┌──
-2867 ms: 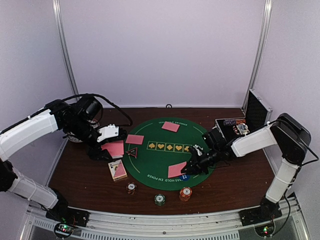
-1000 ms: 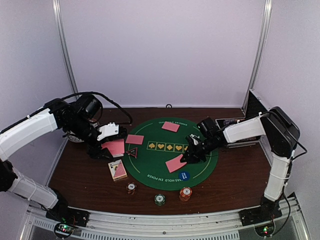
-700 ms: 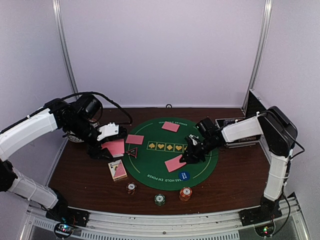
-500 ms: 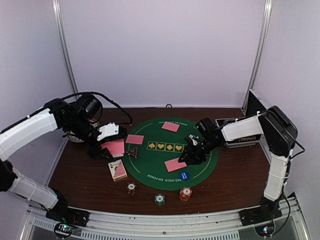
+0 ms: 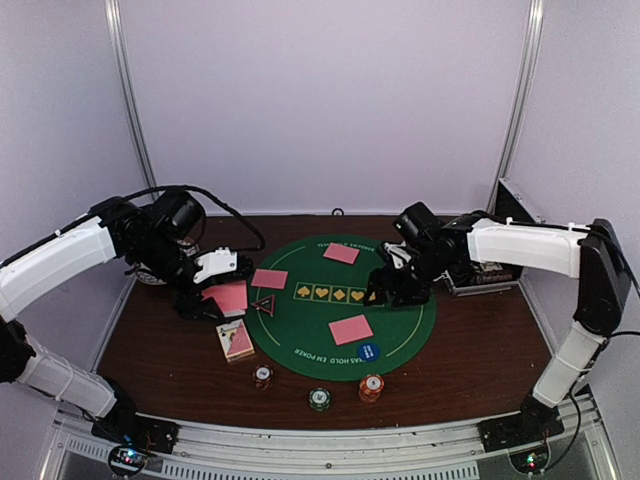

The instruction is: Distribute texas hold em gaming equipment

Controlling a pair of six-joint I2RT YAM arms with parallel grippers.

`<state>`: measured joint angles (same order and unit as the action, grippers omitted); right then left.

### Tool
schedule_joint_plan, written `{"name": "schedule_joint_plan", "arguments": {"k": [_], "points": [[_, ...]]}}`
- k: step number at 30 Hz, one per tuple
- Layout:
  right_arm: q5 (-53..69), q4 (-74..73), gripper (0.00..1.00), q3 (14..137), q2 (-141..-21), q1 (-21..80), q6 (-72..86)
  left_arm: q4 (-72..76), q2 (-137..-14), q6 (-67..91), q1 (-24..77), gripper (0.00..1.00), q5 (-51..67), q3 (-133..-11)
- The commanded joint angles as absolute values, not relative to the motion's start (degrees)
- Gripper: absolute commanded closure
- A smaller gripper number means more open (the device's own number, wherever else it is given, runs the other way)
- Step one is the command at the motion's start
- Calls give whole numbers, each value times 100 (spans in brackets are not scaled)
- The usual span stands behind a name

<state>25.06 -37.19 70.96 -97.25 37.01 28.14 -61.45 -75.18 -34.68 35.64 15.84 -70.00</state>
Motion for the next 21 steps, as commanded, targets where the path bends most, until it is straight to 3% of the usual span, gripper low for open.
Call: {"name": "schedule_joint_plan", "arguments": {"k": [1, 11, 21], "points": [[1046, -5119, 11, 7522, -9051, 4652, 2477, -6114, -7538, -3386, 3577, 100, 1525, -7118], [367, -6224, 3, 7682, -8870, 6400, 3085, -6165, -7498, -3393, 3577, 100, 1415, -7024], [671, -5911, 4, 7622, -9518, 6968, 3259, -6180, -7508, -3393, 3577, 100, 1429, -7004]]}}
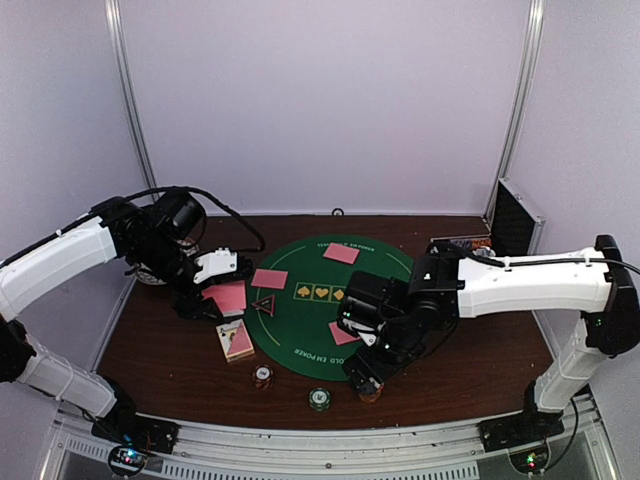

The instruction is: Distribute texas hold em gaming equipment

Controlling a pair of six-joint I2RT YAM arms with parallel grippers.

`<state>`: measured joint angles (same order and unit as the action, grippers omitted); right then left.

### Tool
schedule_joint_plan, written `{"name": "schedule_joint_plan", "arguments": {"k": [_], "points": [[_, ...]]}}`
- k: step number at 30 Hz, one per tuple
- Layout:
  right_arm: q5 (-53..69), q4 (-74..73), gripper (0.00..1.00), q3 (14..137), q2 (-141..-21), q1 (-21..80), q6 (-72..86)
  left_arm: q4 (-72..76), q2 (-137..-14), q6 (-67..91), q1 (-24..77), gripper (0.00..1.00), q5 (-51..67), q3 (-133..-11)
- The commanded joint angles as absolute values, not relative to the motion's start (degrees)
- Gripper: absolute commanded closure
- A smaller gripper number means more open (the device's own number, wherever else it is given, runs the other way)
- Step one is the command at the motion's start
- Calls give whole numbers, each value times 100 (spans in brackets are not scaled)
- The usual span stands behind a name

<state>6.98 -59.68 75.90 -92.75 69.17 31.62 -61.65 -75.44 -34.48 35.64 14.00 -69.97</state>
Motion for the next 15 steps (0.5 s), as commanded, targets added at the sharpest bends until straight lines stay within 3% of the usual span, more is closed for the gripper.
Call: {"name": "schedule_joint_plan", "arguments": {"k": [1, 15], "points": [[662, -5894, 5, 7632, -9588, 6969, 3242, -6189, -7505, -3393, 3577, 100, 1427, -7017], [677, -5697, 23, 7600, -10087, 6913, 3085, -6215, -7505, -3392, 3577, 100, 1440, -7083]]}}
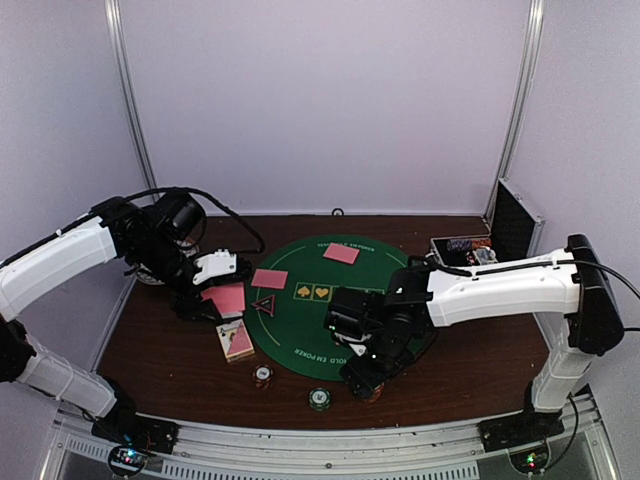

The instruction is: Distribute texas hold em gaming equipment

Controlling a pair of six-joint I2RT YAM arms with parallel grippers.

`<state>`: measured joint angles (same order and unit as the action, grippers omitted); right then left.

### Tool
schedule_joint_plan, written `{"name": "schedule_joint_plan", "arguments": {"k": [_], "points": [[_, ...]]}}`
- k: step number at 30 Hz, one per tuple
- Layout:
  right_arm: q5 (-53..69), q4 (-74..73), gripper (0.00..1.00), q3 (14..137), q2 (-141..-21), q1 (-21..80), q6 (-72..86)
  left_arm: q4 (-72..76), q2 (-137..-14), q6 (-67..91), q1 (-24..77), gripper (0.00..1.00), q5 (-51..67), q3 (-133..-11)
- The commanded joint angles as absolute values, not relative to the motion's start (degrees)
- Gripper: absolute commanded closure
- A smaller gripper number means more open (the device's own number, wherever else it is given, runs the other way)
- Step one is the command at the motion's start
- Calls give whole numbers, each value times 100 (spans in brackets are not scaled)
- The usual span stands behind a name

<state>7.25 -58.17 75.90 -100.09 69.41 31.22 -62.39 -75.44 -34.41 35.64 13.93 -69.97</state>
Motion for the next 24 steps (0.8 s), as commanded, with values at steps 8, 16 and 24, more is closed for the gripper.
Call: {"name": "schedule_joint_plan", "arguments": {"k": [8, 16, 24], "points": [[636, -5598, 28, 7508, -10164, 6878, 3066, -6216, -7516, -3372, 3577, 100, 1447, -7127], [477, -5598, 30, 7460, -10230, 6823, 2989, -6219, -7506, -3364, 3576, 100, 1447, -7136], [419, -5590, 34, 7481, -10290, 6803, 2924, -6217, -7521, -3351, 3577, 100, 1452, -7133]]}}
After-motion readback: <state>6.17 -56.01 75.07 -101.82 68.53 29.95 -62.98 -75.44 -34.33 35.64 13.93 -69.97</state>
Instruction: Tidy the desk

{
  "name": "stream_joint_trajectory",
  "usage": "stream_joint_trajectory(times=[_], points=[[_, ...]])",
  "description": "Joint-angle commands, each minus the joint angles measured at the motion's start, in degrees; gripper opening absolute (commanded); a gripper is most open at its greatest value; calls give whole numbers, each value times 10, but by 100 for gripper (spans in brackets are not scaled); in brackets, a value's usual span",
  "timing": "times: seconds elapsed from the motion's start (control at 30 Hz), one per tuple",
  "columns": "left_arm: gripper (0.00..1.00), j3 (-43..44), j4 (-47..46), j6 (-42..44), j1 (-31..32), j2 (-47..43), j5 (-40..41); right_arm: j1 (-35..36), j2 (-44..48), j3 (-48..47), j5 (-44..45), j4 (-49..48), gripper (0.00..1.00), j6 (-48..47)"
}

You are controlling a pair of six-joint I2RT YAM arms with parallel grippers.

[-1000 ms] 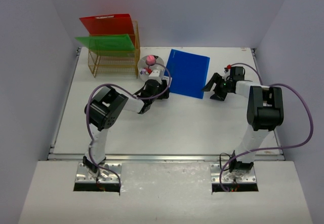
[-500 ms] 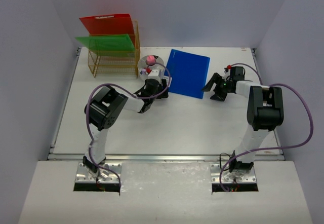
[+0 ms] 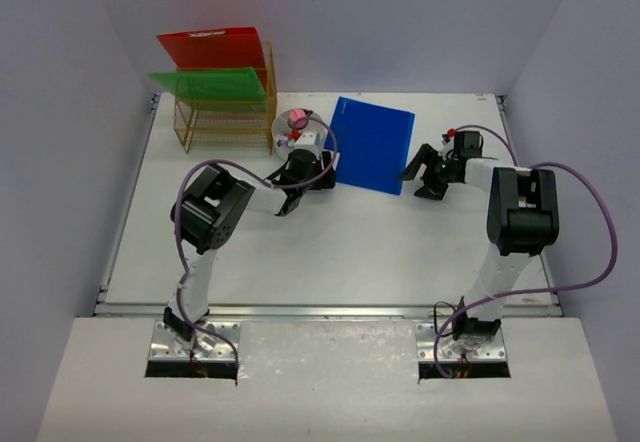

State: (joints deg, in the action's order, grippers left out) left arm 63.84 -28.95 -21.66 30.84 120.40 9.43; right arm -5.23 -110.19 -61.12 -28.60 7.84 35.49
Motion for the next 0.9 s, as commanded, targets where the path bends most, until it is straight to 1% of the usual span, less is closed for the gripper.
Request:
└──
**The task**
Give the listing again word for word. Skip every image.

**Solution below**
-2867 ms: 
-1000 ms: 
-700 ms: 
-500 ms: 
+0 ms: 

The instruction is: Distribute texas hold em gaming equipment

Controlling a pair of six-joint I2RT YAM arms with parallel grippers.

`<state>`: measured joint angles (same order and unit as the action, grippers omitted); right then left.

### Tool
schedule_joint_plan, written `{"name": "schedule_joint_plan", "arguments": {"k": [_], "points": [[_, ...]]}}`
- k: step number at 30 Hz, one per tuple
- Layout:
  right_arm: q5 (-53..69), q4 (-74..73), gripper (0.00..1.00), q3 (14..137), q2 (-141..-21), q1 (-21..80), q6 (-72..86)
  left_arm: q4 (-72..76), q2 (-137..-14), q6 (-67..91), q1 (-24..77), gripper (0.00..1.00), q5 (-51..67), q3 (-133..-11)
- The commanded joint angles as absolute values, not relative to the motion's start (degrees)
- Gripper: absolute commanded closure
- A smaller gripper number means more open (the device's own number, wherever else it is given, runs the other way)
- Step one is the command at the motion's start
- Calls give whole numbers, each value times 100 (spans in brackets are not scaled)
- The usual span stands behind a name

<state>25.06 -37.19 70.96 -97.25 37.01 28.14 -61.45 -75.18 -34.68 35.64 15.84 -70.00</state>
Motion for the next 21 steps, as commanded, targets where the path bends most, until it is straight to 3% of the usual span, gripper low for open.
Call: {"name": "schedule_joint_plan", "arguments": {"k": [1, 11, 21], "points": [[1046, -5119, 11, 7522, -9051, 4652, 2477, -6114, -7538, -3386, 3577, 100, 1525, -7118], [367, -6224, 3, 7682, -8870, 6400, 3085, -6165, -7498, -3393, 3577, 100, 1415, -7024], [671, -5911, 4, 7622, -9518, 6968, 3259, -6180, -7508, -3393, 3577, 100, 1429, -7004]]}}

The instruction is: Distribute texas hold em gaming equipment

Controlling a pair of six-joint I2RT YAM arms with parallel grippers.

`<state>`: measured joint angles (same order and unit as the action, grippers omitted); right then left.

### Tool
schedule_joint_plan, written `{"name": "schedule_joint_plan", "arguments": {"k": [_], "points": [[_, ...]]}}`
- k: step number at 30 Hz, one per tuple
- Layout:
  right_arm: q5 (-53..69), q4 (-74..73), gripper (0.00..1.00), q3 (14..137), q2 (-141..-21), q1 (-21..80), q6 (-72..86)
  left_arm: q4 (-72..76), q2 (-137..-14), q6 (-67..91), q1 (-24..77), gripper (0.00..1.00), q5 (-51..67), q3 (-133..-11)
- The commanded joint angles as absolute values, not relative to the motion's start (degrees)
- Gripper: absolute commanded closure
- A smaller gripper number means more open (the device's own number, wherever else it is given, runs the other way)
- Step one is the command at the motion's start
- Calls give whole numbers, each value times 100 (spans in brackets are not scaled)
- The usual span stands behind a name

<state>6.98 -59.68 75.90 -92.75 69.17 31.62 -61.65 -75.44 -34.48 35.64 14.00 -69.97</state>
Motion for the next 15 steps (0.5 s), as commanded, targets added at the sharpest bends until straight lines stay within 3% of the usual span, more is closed for the gripper.
Call: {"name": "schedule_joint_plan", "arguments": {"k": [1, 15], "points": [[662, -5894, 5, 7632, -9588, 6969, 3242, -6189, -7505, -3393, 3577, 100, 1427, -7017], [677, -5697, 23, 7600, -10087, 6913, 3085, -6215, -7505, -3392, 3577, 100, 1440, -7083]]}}

The instruction is: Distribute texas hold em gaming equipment

Controlling a pair of six-joint I2RT YAM arms with parallel grippers.

`<state>`: measured joint angles (same order and unit as the action, grippers omitted); right then left.

### Tool
schedule_joint_plan, written `{"name": "schedule_joint_plan", "arguments": {"k": [_], "points": [[_, ...]]}}`
- k: step number at 30 Hz, one per tuple
- Layout:
  right_arm: q5 (-53..69), q4 (-74..73), gripper (0.00..1.00), q3 (14..137), q2 (-141..-21), q1 (-21..80), q6 (-72..86)
  left_arm: q4 (-72..76), q2 (-137..-14), q6 (-67..91), q1 (-24..77), gripper (0.00..1.00), q5 (-51..67), q3 (-133..-11)
- The commanded joint angles as absolute values, not relative to the motion's start (degrees)
- Gripper: absolute commanded closure
- A smaller gripper number means more open (the device's own number, wherever else it is given, runs the other way)
- Step one is the command at the motion's start
- Calls give whole numbers, each value times 100 (spans in brackets are not scaled)
- The usual span stands behind a name

<state>7.25 -58.17 75.90 -100.09 69.41 31.22 -62.39 -75.44 -34.41 35.64 13.93 -69.97</state>
Motion for the next 24 steps (0.8 s), as commanded, with values at steps 8, 16 and 24, more is closed for the gripper.
Call: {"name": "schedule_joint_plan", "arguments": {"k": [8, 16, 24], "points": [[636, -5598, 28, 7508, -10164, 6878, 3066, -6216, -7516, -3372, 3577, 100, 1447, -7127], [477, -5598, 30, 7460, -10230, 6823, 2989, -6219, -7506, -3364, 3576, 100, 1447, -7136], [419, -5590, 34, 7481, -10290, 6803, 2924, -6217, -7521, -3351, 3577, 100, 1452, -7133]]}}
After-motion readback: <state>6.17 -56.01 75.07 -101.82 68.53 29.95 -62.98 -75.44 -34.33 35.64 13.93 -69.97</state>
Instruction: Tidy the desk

{
  "name": "stream_joint_trajectory",
  "usage": "stream_joint_trajectory(times=[_], points=[[_, ...]])",
  "description": "Joint-angle commands, each minus the joint angles measured at the motion's start, in degrees; gripper opening absolute (commanded); a gripper is most open at its greatest value; calls give whole numbers, each value times 10, but by 100 for gripper (spans in brackets are not scaled); in brackets, a value's usual span",
  "timing": "times: seconds elapsed from the motion's start (control at 30 Hz), one per tuple",
  "columns": "left_arm: gripper (0.00..1.00), j3 (-43..44), j4 (-47..46), j6 (-42..44), j1 (-31..32), j2 (-47..43), j5 (-40..41); right_arm: j1 (-35..36), j2 (-44..48), j3 (-48..47), j5 (-44..45), j4 (-49..48), gripper (0.00..1.00), j6 (-48..47)"
}

You are controlling a pair of six-joint I2RT YAM arms with parallel grippers.

[-1000 ms] 
[-500 ms] 
[+0 ms] 

State: (joints deg, in the action's order, grippers left out) left arm 63.84 -28.95 -21.66 30.84 120.40 9.43; right arm -5.23 -110.19 -61.12 -28.60 7.84 35.49
Motion for the next 0.9 s, as commanded, targets where the path bends most, until it is straight to 1% of the usual span, less is closed for the gripper.
Request:

The exercise is finished.